About half of the group dived with nitrox, which ran 29-30% O2; we were required to test and record. No lugging gear around, it was waiting in the boat; we brought on fins and mask. After assistance with donning BC’s, we were ready for the backroll. Exiting the water was easy, too, as most of the divers passed up all gear, and climbed the sturdy ladder. I never had to wait for pick-up longer than a couple minutes. On several occasions, it was as easy to go to the Mother Boat, and plop up on the water-level platform lowered for that purpose in the stern. Dives were three hours apart, beginning after the briefing on the dive deck, at 7:45 AM. Five dives were offered all days but the last, including night dives.

Most divers preferred diving at dusk and enjoying alcoholic beverage of choice before dinner at 7 PM – not many takers for night dives.
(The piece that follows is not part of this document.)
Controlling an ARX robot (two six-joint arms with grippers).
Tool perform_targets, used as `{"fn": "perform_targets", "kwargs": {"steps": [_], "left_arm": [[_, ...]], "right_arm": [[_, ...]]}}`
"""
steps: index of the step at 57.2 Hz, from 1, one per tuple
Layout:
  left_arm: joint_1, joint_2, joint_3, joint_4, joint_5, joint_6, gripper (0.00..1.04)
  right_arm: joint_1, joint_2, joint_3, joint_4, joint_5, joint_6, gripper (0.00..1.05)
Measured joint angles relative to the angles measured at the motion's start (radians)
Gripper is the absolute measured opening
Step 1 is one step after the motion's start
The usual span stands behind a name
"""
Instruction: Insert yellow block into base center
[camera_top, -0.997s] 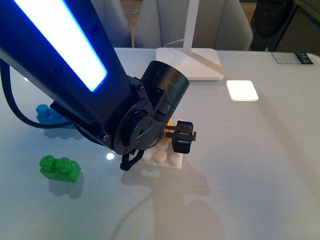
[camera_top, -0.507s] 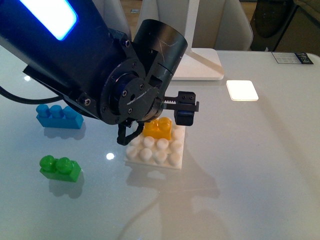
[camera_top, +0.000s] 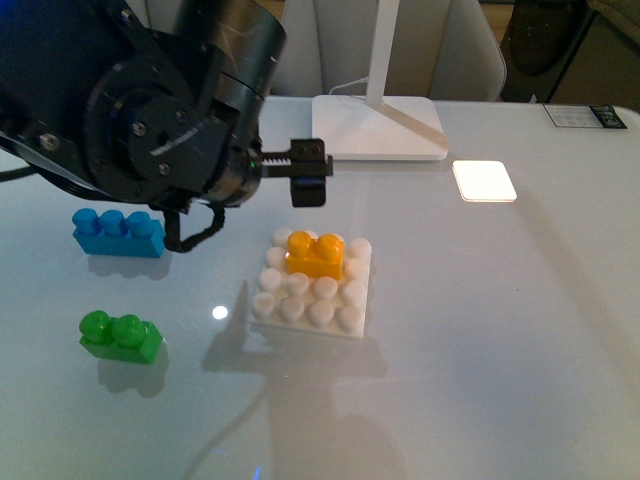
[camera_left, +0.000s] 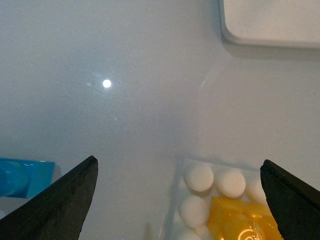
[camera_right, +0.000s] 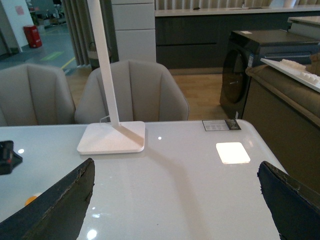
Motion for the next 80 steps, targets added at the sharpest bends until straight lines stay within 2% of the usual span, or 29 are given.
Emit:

Wine began at $20 a bottle, beer $3.50, and shots were $4. There was a small bar, which was sometimes manned, otherwise it was the honor system.

Popcorn was offered as a snack twice a day, along with fresh baked cookies or local fruit. Before dinner, appetizers appeared…usually crackers, cheese, grapes, boiled eggs,salami, and sometimes sushi. Meals were buffet. Always eggs for breakfast (over-cooked and rubbery), sausage, ham or bacon, toast, fresh fruit. A different delicious hot soup was served each day at lunch, alongside, pizza or chicken burgers, for example, and vegetables and fresh fruit. Fish or chicken made an appearance at dinner, with potatoes or rice, sautéed local vegetables and a fresh crispy garden salad. Meals were as substantial as one would want them – good ‘plain’ fresh food; not gourmet, nor does it pretend to be. Pitchers of water and lime-water were always available, and could be replenished by going to the communal fridge.
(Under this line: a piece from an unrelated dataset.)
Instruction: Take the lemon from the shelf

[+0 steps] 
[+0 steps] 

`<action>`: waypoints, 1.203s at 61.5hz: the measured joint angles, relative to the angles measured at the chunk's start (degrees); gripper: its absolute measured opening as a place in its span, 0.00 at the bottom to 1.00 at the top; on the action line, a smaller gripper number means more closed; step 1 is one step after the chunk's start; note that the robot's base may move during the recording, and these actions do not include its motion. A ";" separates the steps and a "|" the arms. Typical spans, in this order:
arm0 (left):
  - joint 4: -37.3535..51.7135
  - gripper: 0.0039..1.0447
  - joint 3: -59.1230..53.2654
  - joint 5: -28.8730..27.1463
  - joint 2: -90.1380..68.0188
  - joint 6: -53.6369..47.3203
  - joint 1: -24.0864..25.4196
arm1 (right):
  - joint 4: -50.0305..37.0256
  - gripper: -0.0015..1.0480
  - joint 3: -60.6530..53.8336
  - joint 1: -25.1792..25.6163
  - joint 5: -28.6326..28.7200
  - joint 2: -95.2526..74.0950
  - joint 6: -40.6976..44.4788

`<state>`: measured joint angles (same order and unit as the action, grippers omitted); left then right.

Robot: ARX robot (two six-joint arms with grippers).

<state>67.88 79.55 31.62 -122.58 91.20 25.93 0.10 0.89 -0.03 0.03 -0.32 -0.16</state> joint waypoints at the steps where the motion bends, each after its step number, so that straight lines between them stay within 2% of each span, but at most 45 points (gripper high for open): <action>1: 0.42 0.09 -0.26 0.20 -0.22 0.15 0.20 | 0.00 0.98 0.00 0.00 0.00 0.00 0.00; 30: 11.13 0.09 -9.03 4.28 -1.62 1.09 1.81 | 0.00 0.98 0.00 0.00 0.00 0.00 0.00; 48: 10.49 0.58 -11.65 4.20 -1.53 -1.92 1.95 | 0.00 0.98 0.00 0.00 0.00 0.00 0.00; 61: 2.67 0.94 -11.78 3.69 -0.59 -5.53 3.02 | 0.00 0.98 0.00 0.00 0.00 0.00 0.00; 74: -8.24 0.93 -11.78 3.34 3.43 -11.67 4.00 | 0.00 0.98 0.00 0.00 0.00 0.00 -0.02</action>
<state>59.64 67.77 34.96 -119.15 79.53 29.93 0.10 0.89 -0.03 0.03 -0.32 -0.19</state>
The hyperbaric chamber in Honiara is not consistently manned; the nearest one is in Australia. We were strongly encouraged not to dive deco and to closely follow our dive computers. A prophylactic for malaria is highly recommended for the Solomon Islands.

A tub holding water treated with chemicals was changed daily for rinsing gear. Others, with fresh water, were available for cameras and masks. The crew washed and laid gear out to dry at the end of the trip. I had none of the ‘where’s my stuff’ syndrome I’ve experienced on other vessels – very organized.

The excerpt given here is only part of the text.